# AGR credit card questions



## Barciur (Oct 14, 2014)

Hello

I've been thinking of getting the AGR credit card since it's free and seems a good way to earn some extra points. I do have a few questions though.

1. I've been an AGR member for 3 years, but no credit card. If I get it, am I eligible for the 12k point bonus?

2. I have no credit history. I am a college student living with my parents. I've held a stable part time job for 12 months now and will be keeping it, if that has any bearing on it. Would I be eligible for this card or would the lack of credit history stop me from this? Anybody know?

3. Is it really free? As long as I pay my balance on time, no hidden fees or interest that I would be hit with?

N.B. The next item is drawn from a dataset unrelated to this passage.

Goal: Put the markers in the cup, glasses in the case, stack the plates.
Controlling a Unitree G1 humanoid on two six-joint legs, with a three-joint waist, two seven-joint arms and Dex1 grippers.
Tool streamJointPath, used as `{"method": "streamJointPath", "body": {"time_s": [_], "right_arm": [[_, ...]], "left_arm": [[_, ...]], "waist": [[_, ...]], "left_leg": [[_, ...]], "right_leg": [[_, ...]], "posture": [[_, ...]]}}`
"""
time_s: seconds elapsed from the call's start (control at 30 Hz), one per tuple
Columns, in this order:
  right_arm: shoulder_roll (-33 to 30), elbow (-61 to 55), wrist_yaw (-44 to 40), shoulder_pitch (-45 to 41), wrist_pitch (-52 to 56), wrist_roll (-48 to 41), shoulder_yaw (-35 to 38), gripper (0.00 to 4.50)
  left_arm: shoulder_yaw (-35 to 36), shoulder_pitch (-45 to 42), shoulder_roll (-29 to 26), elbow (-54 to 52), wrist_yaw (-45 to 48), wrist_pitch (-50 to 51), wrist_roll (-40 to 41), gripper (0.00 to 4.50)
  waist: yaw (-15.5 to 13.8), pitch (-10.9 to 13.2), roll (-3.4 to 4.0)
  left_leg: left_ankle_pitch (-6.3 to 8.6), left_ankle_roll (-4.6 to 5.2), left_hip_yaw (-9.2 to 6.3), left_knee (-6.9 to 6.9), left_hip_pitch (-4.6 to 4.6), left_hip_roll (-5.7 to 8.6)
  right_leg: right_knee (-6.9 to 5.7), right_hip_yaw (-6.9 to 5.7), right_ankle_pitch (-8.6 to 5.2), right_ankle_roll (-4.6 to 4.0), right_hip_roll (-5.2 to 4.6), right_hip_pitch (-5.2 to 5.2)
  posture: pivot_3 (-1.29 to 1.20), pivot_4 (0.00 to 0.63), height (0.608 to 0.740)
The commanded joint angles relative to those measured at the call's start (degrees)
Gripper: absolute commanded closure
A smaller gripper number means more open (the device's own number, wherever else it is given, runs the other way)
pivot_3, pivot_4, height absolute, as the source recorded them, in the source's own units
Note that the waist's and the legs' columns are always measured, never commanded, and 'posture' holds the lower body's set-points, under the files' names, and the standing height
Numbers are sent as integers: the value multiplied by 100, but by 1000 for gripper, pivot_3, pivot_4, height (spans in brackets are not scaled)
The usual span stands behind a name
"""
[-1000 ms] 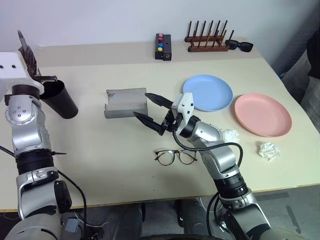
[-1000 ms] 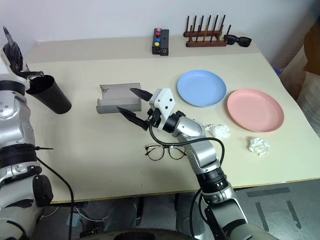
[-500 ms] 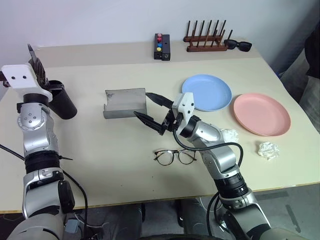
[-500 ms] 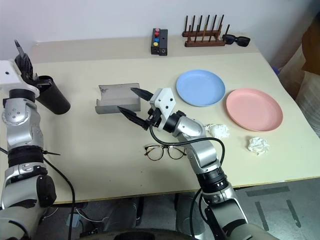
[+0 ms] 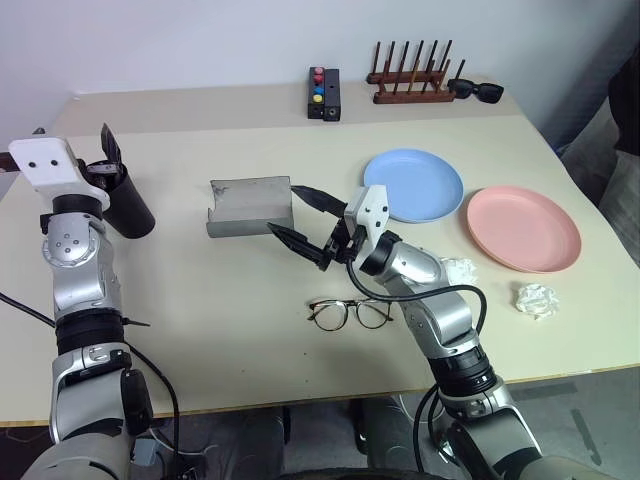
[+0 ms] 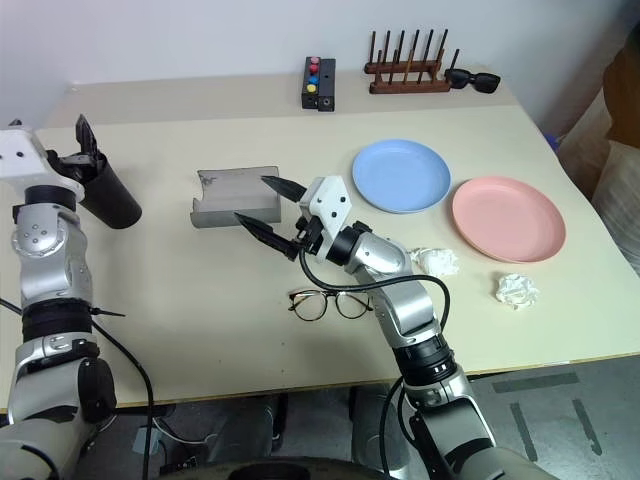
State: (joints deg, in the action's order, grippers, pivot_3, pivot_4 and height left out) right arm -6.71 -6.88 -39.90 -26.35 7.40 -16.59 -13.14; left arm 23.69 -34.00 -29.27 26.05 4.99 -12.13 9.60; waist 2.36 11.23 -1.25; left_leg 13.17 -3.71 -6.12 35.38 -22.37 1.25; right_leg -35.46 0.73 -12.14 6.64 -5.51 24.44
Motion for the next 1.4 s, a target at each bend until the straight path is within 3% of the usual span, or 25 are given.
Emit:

Nothing to worry about?

I've asked jim about this before and he gave me good answers, but I figured before I'd call or apply I'd ask if maybe someone might have an experience with them in my situation?


----------



## TinCan782 (Oct 14, 2014)

1) The 12k (or whatever) bonus is for obtaining AND using the card at least once. The bonus is not connected to how long you have been an AGR memer.

2) Whether you qualify for the card (and what type of card) is entirely up to Chase and their credit criteria.

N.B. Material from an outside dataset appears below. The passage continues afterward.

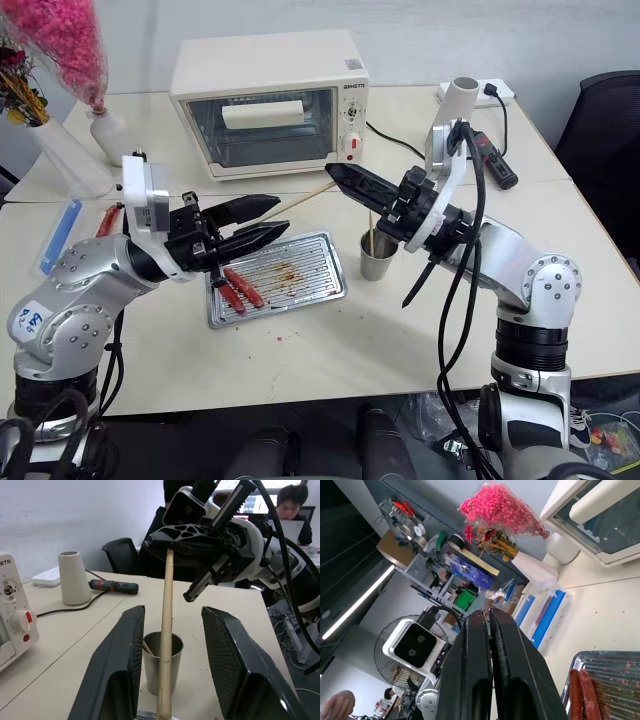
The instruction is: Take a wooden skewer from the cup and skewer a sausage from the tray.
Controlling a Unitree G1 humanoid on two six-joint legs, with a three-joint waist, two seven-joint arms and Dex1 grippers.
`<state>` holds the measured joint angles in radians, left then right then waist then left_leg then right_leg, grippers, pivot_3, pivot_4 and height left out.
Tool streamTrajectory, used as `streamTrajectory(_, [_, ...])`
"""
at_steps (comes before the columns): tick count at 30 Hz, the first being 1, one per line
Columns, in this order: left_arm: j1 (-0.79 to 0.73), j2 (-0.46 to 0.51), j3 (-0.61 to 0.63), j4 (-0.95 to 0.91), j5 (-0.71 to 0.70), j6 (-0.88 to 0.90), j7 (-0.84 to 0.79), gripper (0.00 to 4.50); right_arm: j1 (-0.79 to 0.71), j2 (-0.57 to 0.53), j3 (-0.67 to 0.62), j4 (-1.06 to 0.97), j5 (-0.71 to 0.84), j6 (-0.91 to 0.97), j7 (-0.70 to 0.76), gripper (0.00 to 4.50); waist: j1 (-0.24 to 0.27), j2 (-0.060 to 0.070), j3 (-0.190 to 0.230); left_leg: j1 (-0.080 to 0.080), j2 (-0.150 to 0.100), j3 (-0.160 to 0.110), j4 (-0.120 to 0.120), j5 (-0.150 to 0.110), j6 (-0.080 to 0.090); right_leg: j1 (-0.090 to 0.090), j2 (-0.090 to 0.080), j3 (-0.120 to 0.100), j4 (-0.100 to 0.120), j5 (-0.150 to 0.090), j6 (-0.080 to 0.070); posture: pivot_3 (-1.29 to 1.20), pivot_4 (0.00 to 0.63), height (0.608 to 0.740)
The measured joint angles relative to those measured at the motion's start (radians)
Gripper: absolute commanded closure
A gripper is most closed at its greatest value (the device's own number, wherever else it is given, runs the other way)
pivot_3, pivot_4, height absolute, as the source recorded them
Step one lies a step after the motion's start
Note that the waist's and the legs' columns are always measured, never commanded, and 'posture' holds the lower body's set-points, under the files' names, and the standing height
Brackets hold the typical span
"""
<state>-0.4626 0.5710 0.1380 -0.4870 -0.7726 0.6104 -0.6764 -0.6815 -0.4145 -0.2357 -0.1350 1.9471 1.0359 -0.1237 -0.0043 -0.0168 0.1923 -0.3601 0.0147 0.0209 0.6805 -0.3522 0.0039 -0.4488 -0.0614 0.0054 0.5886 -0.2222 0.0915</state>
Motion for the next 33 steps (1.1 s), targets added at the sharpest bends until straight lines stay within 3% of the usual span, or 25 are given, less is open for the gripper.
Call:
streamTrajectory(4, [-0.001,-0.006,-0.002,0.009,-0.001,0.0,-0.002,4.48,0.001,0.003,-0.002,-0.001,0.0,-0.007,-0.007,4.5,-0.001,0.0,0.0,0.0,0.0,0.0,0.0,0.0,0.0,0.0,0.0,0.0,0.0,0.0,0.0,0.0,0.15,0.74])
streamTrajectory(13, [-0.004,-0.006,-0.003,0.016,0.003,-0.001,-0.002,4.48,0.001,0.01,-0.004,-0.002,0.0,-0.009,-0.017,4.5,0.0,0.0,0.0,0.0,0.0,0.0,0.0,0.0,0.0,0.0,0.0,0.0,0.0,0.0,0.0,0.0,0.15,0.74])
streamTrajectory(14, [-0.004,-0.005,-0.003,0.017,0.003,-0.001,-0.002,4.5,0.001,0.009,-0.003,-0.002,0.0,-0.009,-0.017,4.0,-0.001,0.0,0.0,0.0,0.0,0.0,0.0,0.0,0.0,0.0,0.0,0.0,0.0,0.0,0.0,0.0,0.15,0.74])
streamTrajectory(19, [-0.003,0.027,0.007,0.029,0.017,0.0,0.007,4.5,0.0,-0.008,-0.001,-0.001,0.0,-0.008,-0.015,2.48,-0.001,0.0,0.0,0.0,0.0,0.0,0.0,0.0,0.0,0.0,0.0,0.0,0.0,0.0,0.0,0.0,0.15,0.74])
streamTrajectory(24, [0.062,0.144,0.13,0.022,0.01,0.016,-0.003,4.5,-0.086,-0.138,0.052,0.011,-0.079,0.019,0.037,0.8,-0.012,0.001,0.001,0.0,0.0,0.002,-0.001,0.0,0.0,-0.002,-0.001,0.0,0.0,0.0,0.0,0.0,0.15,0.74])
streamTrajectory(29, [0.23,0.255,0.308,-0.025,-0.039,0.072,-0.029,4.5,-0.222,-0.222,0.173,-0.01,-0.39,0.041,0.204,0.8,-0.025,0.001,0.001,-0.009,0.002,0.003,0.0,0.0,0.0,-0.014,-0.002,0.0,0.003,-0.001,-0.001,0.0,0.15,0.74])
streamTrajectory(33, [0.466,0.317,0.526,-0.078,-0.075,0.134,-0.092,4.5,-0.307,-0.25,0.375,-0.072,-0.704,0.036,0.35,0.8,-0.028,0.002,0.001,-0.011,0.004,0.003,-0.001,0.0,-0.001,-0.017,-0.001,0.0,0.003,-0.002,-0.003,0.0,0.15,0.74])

3) I have the Chase "World" card and yes, it is free. I can't speak of the other cards. The actual card issued is dependent on your credit-worthiness as determined by Chase.

Good luck and, if you qualify, can start earning points. I use it for "everyday" things I used to use my debit card for.


----------



## the_traveler (Oct 14, 2014)

Yes, it is totally free - except you may get addicted to the free trips you'll earn!  Really, as long as you pay your balance in full, there is never any extra fees or charges. And the 5% rebate on award redemptions does not hurt!


----------



## Barciur (Oct 14, 2014)

Ok, thanks for the info. I submitted my application. Living with parents and having no monthly rent might seem like a throw off though, so who knows. Does not hurt to try, though, and benefits can be great.


----------



## Orie (Oct 15, 2014)

I don't think you need a particularly high credit for the World (Amtrak) MC. Then again there are no fees (unless you don't pay the balance) so perhaps there might be a bit of a requirement.


----------



## TinCan782 (Oct 15, 2014)

You don't have to pay the balance, just make at least the minimum payment on time and there are no fees. There will be interest, of course.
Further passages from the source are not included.